1. Prerequisites

  1. Hardware Requirement * RAM — Min. 8GB, if you have SSD in your system then 4GB RAM would also work. * CPU — Min. Quad core, with at least 1.80GHz
  2. JRE 1.8 — Offline installer for JRE
  3. Java Development Kit — 1.8
  4. A Software for Un-Zipping like 7Zip or Win Rar * I will be using a 64-bit windows for the process, please check and download the version supported by your system x86 or x64 for all the software.
  5. Download Hadoop zip * I am using Hadoop-2.9.2, you can use any other STABLE version for hadoop.
None
Fig. 1:- Download Hadoop 2.9.2

Once we have Downloaded all the above software, we can proceed with next steps in installing the Hadoop.

2. Unzip and Install Hadoop

After Downloading the Hadoop, we need to Unzip the hadoop-2.9.2.tar.gz file.

None
Fig. 2:- Extracting Hadoop Step-1

Once extracted, we would get a new file hadoop-2.9.2.tar. Now, once again we need to extract this tar file.

None
Fig. 3:- Extracting Hadoop Step-2
  • Now we can organize our Hadoop installation, we can create a folder and move the final extracted file in it.
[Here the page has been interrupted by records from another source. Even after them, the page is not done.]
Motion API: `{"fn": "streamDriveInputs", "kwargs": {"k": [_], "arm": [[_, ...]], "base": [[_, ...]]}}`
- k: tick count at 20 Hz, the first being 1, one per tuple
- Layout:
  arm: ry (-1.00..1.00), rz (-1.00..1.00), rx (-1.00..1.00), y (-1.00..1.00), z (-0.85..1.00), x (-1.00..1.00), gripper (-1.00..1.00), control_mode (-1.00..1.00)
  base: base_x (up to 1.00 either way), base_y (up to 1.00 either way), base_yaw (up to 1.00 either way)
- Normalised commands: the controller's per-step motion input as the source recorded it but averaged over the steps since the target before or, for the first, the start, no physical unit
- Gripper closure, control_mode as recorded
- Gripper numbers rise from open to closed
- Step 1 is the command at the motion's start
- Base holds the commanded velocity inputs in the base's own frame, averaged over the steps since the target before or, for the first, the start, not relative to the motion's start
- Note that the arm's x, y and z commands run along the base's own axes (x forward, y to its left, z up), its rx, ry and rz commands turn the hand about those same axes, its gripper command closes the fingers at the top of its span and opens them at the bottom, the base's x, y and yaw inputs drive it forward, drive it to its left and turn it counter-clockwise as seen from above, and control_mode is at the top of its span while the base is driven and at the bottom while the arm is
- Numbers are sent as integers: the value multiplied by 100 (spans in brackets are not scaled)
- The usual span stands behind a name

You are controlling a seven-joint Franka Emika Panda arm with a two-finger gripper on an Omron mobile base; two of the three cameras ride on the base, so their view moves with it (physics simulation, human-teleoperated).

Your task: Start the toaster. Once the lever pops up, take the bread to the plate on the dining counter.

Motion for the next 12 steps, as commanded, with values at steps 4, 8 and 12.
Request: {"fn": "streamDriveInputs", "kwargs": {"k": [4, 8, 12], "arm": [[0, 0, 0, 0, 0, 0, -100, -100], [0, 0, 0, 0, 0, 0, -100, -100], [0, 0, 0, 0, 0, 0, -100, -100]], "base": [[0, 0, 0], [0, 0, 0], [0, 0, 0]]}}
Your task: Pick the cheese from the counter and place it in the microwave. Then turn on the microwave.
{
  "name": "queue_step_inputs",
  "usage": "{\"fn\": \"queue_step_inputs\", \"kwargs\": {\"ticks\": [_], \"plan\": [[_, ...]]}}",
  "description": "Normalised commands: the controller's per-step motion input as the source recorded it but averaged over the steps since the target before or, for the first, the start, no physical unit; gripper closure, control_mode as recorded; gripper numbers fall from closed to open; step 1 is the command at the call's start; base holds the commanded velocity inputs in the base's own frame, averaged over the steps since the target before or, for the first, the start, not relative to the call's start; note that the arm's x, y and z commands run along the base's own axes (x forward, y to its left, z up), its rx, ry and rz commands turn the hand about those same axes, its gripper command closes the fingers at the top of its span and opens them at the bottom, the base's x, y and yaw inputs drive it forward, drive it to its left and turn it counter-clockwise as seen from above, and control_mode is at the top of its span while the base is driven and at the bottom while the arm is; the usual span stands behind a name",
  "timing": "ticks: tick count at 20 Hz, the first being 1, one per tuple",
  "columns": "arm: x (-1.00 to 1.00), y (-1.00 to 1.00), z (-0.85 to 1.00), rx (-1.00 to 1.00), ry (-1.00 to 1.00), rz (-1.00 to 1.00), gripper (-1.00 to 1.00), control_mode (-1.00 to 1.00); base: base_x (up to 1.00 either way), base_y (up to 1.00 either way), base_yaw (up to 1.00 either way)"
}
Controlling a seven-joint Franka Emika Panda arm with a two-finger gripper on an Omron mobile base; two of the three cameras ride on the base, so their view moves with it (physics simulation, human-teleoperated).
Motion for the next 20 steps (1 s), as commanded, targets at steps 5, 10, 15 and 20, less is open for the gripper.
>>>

For Eg. :-
None
Fig. 4:- Hadoop Directory
  • Please note while creating folders, DO NOT ADD SPACES IN BETWEEN THE FOLDER NAME.(it can cause issues later)
  • I have placed my Hadoop in D: drive you can use C: or any other drive also.

3. Setting Up Environment Variables

Another important step in setting up a work environment is to set your Systems environment variable.

To edit environment variables, go to Control Panel > System > click on the "Advanced system settings" link Alternatively, We can Right click on This PC icon and click on Properties and click on the "Advanced system settings" link Or, easiest way is to search for Environment Variable in search bar and there you GO…😉

None
Fig. 5:- Path for Environment Variable
None
Fig. 6:- Advanced System Settings Screen

3.1 Setting JAVA_HOME

  • Open environment Variable and click on "New" in "User Variable"
None
Fig. 7:- Adding Environment Variable
  • On clicking "New", we get below screen.
None
Fig. 8:- Adding JAVA_HOME
  • Now as shown, add JAVA_HOME in variable name and path of Java(jdk) in Variable Value.
  • Click OK and we are half done with setting JAVA_HOME.

3.2 Setting HADOOP_HOME

  • Open environment Variable and click on "New" in "User Variable"
None
Fig. 9:- Adding Environment Variable
  • On clicking "New", we get below screen.
None
Fig. 10:- Adding HADOOP_HOME
  • Now as shown, add HADOOP_HOME in variable name and path of Hadoop folder in Variable Value.
  • Click OK and we are half done with setting HADOOP_HOME.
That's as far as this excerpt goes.